> _DIRECTIONS_: When you reach the line containing "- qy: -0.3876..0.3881" in the entries below, begin reproducing lines exactly, and stop once the line containing "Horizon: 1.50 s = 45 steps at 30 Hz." is done.

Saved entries
--- START ---

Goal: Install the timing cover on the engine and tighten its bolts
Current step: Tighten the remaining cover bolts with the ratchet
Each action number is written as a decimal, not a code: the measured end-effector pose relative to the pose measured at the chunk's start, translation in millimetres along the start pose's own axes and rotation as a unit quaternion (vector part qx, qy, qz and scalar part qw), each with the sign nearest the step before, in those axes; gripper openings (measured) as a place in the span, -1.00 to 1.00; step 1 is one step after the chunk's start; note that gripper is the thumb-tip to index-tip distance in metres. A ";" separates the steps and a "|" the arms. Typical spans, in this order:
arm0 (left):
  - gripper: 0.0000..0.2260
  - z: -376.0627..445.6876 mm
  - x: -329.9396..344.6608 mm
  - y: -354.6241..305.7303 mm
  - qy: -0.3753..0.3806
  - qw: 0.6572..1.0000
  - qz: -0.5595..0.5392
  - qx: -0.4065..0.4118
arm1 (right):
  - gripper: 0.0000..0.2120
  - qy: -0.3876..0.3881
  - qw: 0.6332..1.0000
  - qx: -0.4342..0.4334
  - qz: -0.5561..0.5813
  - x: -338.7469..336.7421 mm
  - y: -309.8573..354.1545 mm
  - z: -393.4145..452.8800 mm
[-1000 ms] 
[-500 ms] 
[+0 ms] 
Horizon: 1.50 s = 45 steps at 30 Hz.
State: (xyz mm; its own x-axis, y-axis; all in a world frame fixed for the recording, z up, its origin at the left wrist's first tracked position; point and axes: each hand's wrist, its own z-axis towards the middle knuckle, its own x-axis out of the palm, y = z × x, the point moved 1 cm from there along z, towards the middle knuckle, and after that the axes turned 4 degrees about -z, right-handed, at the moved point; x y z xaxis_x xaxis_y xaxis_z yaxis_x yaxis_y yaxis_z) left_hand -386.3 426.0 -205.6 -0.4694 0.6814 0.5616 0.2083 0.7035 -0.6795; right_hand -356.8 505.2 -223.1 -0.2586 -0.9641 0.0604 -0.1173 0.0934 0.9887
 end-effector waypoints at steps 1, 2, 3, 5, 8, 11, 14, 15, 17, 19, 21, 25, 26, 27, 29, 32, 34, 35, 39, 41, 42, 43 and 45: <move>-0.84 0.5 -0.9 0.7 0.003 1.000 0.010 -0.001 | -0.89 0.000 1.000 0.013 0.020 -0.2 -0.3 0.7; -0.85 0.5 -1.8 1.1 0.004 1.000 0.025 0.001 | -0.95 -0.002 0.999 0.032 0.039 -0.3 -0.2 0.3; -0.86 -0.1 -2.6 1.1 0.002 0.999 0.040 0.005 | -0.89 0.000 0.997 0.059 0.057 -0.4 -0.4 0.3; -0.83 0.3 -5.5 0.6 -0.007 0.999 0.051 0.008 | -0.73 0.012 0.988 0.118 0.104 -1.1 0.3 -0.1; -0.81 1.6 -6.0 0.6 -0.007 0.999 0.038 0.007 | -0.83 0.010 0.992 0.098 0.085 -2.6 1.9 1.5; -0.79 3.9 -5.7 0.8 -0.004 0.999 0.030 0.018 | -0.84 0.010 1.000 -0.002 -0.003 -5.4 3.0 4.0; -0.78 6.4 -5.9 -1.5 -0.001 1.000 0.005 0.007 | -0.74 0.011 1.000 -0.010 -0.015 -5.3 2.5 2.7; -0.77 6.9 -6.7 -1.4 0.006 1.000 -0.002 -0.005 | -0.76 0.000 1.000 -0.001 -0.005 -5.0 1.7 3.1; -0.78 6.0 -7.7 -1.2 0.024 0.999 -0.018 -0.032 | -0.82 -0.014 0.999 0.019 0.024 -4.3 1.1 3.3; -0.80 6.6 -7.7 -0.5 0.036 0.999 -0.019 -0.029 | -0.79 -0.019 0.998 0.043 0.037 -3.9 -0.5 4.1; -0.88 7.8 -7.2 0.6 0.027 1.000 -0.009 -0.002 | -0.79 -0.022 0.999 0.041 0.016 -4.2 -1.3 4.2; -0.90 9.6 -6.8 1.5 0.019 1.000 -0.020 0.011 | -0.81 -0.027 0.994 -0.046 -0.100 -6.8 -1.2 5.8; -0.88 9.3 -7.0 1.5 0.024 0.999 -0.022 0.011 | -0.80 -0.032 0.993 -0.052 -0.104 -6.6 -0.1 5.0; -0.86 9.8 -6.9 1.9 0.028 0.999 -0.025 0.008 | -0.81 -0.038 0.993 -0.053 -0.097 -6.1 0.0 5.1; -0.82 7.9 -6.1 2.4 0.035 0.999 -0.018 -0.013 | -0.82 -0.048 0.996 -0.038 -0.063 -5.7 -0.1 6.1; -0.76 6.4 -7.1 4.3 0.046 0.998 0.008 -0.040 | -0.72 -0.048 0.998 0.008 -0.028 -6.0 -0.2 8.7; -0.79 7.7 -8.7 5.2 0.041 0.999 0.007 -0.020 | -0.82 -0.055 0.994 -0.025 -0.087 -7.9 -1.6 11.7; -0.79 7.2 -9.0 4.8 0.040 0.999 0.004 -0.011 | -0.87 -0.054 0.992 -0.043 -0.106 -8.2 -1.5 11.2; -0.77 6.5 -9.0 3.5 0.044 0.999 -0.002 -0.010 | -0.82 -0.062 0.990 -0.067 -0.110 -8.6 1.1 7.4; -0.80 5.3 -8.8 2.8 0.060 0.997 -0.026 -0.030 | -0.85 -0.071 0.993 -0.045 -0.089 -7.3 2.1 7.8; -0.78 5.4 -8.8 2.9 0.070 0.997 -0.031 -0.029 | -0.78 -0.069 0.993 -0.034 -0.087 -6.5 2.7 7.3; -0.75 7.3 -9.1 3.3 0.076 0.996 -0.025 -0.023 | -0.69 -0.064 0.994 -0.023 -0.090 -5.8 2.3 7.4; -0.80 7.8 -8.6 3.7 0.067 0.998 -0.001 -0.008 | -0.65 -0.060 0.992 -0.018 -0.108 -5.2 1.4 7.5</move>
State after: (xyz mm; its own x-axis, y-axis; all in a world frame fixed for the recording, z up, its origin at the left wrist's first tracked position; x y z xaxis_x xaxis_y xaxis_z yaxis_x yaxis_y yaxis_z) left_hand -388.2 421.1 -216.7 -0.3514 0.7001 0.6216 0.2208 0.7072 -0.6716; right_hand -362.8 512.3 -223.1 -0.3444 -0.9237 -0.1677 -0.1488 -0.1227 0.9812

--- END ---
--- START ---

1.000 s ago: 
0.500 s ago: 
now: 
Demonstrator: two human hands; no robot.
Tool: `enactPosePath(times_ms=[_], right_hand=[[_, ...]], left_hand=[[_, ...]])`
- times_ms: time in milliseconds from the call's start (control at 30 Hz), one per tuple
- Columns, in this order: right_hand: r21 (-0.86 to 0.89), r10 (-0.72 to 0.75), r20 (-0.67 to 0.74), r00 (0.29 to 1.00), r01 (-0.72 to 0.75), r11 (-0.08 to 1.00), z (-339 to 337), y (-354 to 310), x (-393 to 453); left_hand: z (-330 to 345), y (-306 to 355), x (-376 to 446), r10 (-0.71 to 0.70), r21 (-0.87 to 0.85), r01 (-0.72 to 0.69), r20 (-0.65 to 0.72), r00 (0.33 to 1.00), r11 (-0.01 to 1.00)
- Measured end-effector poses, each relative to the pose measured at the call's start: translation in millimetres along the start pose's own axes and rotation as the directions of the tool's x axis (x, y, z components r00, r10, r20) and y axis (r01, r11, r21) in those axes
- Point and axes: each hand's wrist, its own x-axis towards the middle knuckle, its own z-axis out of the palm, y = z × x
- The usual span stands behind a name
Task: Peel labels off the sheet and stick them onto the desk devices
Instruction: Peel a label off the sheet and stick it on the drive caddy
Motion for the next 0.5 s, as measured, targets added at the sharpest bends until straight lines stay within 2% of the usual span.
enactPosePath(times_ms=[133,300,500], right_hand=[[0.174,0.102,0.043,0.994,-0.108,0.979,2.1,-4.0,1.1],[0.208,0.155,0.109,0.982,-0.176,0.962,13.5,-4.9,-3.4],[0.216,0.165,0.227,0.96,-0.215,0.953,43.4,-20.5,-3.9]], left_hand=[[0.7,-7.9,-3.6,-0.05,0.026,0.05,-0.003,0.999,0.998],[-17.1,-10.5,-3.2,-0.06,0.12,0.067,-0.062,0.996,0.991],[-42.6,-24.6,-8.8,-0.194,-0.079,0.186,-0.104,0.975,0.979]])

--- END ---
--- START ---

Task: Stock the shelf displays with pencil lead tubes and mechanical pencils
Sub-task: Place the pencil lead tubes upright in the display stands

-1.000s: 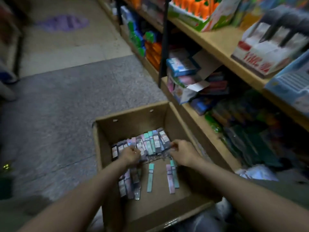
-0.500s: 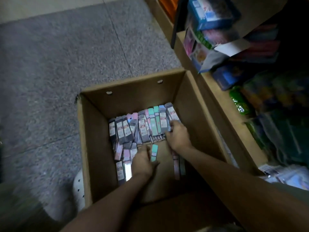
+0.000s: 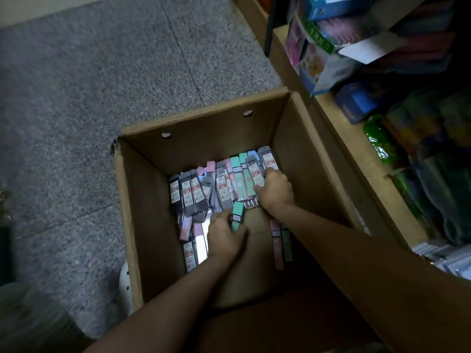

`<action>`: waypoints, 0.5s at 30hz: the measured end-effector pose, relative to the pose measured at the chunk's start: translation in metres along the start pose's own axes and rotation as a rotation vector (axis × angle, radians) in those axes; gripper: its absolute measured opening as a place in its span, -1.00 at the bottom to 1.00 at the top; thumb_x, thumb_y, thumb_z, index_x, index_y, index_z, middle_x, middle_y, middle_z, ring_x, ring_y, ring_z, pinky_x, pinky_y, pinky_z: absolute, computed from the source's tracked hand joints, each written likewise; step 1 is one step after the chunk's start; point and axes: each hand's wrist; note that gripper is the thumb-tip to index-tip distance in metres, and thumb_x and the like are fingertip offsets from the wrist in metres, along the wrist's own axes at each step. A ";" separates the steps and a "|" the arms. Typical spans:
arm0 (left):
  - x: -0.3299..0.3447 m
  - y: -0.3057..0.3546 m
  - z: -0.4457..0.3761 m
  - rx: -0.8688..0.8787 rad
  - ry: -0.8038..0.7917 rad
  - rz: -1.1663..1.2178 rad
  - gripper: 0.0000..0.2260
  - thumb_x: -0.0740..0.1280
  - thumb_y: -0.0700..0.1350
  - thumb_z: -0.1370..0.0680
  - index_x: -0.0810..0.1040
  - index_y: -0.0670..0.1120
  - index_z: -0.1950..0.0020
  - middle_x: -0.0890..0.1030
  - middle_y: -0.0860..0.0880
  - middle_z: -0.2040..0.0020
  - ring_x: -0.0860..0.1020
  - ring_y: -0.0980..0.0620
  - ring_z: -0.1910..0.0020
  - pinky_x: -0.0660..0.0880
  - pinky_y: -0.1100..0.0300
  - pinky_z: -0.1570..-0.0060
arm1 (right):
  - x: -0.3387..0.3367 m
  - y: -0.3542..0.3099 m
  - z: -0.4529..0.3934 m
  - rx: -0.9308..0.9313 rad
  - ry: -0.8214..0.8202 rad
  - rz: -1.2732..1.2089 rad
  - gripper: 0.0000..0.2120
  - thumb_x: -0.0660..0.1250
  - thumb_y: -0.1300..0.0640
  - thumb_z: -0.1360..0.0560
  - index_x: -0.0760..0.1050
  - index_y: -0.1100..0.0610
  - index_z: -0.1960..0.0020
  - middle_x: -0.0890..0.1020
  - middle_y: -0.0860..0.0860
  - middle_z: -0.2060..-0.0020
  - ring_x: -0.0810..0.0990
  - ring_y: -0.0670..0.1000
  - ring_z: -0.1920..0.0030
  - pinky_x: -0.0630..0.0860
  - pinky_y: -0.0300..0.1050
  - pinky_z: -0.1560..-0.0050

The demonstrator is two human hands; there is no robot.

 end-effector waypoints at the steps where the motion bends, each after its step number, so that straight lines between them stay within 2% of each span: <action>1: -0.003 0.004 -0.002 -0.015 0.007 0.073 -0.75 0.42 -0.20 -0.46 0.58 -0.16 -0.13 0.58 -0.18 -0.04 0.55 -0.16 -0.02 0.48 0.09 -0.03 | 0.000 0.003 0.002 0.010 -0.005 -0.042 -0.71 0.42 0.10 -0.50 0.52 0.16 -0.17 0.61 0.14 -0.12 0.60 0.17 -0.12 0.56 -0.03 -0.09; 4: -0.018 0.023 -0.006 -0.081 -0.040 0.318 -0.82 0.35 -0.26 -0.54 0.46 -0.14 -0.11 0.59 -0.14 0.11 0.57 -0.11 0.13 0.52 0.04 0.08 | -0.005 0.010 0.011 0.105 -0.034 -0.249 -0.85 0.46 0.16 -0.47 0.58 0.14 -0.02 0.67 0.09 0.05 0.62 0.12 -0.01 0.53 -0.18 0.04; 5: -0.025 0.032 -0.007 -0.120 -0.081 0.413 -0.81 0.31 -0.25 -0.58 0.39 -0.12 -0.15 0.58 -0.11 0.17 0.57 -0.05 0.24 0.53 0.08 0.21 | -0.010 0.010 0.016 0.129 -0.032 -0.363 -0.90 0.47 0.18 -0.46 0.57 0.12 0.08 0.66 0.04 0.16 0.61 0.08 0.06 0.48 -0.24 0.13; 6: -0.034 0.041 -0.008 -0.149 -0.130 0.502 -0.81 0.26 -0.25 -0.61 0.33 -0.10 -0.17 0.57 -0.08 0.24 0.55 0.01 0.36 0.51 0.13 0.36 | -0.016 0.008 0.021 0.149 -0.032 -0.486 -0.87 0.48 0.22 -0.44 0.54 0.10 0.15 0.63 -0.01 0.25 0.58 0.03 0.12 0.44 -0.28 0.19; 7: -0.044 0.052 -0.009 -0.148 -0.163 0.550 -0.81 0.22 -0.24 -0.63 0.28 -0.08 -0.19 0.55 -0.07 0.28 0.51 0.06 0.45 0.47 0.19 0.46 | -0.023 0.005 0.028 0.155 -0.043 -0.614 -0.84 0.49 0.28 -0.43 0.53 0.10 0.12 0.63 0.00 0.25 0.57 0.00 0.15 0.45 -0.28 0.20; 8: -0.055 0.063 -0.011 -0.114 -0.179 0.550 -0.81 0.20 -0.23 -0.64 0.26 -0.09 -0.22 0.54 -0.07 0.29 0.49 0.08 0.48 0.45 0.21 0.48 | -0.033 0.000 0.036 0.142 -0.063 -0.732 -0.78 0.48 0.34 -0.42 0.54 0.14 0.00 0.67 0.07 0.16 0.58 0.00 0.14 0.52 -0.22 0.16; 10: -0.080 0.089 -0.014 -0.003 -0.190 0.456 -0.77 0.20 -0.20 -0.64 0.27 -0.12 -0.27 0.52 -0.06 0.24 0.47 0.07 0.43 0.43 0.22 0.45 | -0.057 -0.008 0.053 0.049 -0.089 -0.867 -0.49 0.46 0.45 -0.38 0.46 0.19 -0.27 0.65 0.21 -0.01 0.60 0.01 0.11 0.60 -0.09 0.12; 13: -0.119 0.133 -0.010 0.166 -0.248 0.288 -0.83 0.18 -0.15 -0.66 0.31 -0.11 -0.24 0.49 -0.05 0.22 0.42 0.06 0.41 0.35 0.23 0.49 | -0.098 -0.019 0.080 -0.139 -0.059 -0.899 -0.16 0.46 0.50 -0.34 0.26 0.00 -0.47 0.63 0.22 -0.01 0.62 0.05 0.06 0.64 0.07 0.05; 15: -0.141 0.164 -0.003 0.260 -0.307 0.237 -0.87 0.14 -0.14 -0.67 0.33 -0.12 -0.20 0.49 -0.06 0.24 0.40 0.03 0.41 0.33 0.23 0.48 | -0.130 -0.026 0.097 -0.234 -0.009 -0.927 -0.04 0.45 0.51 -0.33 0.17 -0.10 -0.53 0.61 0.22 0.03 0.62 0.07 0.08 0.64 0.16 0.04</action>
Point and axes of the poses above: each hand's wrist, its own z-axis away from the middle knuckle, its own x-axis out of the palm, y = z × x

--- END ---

> _RESPONSE_:
  - qy: -0.3876..0.3881
  - qw: 0.6332..1.0000
  - qx: -0.4342..0.4334
  - qz: -0.5561..0.5813
  - x: -338.7469..336.7421 mm
  - y: -309.8573..354.1545 mm
  - z: -393.4145..452.8800 mm
[-1000 ms] 
[-500 ms] 
[+0 ms] 
Horizon: 1.50 s = 45 steps at 30 Hz.

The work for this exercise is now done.